From the data that follows, print exactly the lines starting at the one containing "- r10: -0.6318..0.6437" and ending at the one containing "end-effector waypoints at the"; include both of them and nothing more.
┌────────
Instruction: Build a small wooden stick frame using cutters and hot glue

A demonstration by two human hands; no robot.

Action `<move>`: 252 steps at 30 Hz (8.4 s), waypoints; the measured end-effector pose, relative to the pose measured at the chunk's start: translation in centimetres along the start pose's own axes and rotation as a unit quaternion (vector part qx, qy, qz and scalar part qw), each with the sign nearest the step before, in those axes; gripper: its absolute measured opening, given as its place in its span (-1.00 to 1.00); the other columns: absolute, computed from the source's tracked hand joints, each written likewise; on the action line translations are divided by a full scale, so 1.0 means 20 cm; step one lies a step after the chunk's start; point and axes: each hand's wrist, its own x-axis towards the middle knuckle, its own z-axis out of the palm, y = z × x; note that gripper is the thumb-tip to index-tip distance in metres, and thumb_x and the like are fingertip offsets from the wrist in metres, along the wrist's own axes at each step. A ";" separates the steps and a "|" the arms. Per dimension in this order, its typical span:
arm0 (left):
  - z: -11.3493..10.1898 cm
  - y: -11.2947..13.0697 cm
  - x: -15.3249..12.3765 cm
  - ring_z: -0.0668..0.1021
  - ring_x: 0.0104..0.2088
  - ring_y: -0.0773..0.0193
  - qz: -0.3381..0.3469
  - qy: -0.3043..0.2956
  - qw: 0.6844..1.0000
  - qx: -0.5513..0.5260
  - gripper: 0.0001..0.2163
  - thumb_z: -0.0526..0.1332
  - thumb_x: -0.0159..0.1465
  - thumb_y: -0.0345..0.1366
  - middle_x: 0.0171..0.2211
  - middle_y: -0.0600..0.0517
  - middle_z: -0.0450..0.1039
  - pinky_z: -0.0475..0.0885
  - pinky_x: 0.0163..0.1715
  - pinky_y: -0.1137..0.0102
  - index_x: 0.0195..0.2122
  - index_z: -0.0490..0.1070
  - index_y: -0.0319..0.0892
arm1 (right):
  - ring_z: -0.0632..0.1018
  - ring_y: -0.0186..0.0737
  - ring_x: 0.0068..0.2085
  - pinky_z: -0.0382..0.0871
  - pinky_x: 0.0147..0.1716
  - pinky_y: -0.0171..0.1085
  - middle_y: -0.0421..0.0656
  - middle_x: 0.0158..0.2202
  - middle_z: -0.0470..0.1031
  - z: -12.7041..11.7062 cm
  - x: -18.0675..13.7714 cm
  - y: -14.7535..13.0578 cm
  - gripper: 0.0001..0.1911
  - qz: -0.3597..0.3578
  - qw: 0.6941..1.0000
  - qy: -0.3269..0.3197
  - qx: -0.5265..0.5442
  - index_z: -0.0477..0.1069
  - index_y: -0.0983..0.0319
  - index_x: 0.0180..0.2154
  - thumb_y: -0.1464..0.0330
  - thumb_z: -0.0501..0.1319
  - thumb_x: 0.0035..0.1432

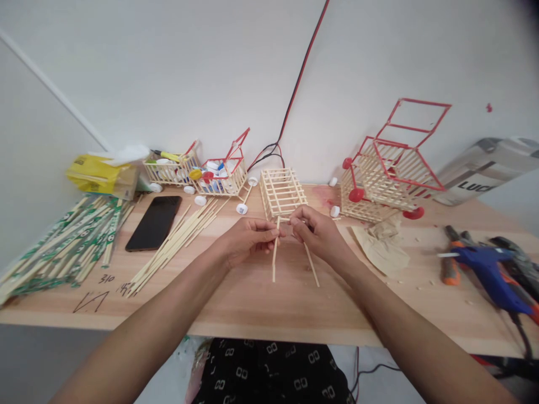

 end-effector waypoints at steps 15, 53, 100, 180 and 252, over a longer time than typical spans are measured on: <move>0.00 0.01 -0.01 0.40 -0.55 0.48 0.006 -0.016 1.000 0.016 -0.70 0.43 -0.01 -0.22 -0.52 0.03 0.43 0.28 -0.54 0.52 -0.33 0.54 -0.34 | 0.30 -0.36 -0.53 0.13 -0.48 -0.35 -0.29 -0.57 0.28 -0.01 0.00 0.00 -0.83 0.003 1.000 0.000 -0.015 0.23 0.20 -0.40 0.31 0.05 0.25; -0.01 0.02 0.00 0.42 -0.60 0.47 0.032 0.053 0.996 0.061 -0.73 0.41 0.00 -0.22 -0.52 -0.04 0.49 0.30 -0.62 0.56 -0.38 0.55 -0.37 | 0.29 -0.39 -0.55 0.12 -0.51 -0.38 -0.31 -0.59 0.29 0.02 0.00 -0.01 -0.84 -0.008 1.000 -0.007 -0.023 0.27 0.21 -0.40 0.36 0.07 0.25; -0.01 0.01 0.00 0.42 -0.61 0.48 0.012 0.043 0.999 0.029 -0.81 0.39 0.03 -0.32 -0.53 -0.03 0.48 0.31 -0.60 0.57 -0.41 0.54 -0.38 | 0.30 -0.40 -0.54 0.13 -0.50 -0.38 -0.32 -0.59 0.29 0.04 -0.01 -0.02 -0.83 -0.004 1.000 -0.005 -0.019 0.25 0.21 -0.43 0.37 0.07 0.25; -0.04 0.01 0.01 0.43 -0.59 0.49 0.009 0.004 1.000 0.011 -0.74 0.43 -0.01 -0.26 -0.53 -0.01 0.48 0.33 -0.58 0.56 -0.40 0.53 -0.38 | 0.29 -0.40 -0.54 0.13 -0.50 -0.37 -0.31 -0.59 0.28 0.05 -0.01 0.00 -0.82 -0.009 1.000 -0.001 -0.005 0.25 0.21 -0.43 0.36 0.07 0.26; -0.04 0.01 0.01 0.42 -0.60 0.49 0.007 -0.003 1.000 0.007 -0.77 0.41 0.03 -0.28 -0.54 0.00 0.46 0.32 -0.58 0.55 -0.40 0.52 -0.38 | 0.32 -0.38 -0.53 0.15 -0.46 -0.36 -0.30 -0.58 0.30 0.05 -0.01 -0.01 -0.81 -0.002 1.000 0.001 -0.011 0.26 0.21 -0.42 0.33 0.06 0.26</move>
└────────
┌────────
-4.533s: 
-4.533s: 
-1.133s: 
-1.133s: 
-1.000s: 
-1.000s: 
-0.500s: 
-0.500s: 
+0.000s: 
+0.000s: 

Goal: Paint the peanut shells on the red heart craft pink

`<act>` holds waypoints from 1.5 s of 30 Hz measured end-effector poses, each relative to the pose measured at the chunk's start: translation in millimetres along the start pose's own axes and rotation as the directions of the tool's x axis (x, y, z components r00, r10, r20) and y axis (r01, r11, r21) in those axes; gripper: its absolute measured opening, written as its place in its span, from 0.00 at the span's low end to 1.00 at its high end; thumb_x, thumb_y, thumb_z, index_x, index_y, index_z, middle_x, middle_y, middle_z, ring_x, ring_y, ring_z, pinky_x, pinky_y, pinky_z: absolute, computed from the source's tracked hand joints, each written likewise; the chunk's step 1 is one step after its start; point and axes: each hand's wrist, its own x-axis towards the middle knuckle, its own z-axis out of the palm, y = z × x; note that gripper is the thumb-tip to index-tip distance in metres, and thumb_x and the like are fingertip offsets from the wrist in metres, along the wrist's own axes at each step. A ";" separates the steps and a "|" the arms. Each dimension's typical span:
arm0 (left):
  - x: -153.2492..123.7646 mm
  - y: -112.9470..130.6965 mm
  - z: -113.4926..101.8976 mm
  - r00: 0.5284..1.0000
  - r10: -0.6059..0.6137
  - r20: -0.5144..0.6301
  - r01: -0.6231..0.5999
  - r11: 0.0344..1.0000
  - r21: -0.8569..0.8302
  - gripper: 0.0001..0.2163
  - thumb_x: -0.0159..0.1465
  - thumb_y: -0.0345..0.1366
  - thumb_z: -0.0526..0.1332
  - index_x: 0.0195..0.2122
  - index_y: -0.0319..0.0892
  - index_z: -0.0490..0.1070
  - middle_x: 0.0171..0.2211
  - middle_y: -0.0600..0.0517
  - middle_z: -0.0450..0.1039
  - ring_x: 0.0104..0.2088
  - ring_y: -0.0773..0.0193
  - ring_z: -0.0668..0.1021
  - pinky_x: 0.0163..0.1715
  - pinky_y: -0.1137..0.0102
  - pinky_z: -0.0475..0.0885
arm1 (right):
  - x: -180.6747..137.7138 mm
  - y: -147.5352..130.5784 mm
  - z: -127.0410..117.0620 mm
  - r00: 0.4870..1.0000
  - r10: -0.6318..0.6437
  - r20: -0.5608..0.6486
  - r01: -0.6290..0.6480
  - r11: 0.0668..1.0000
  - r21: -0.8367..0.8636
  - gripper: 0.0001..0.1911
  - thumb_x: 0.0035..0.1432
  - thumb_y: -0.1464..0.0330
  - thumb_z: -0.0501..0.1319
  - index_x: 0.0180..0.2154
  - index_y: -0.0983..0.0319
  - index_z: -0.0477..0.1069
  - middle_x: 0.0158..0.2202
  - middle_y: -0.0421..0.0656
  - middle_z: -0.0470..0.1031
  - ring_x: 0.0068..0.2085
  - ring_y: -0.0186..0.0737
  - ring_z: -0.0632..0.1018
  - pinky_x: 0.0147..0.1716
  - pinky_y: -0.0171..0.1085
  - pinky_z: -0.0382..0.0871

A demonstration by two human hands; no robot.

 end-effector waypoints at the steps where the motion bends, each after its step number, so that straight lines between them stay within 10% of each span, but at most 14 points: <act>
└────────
REPLY TO THE TASK:
  - r10: -0.6318..0.6437
  - r20: -0.5608..0.6486
  - r01: -0.6290..0.6480
  - r11: 0.0668..1.0000
  - r21: -0.8367..0.8636
  - gripper: 0.0001..0.1911
  - thumb_x: 0.0035..0.1432
  - thumb_y: -0.1464..0.0330
  - thumb_z: -0.0501..0.1319
  - index_x: 0.0180..0.2154
  - index_y: -0.0983..0.0319
  - index_z: -0.0477..0.1069
  - middle_x: 0.0158..0.2202
  - middle_y: -0.0421..0.0656
  - middle_z: -0.0470..0.1031
  - ring_x: 0.0068..0.2085
  - ring_y: -0.0186..0.0737
  - ring_z: -0.0632..0.1018
  - pinky_x: 0.0147..0.1716
  - pinky_y: -0.0171..0.1085
  - pinky_z: -0.0382..0.0871

A demonstration by two human hands; no robot.

 end-effector waypoints at the steps where the motion bends, each after its step number, so that straight lines between them stay within 10% of each span, but at most 14 points: <act>

The exercise is complete as it stands.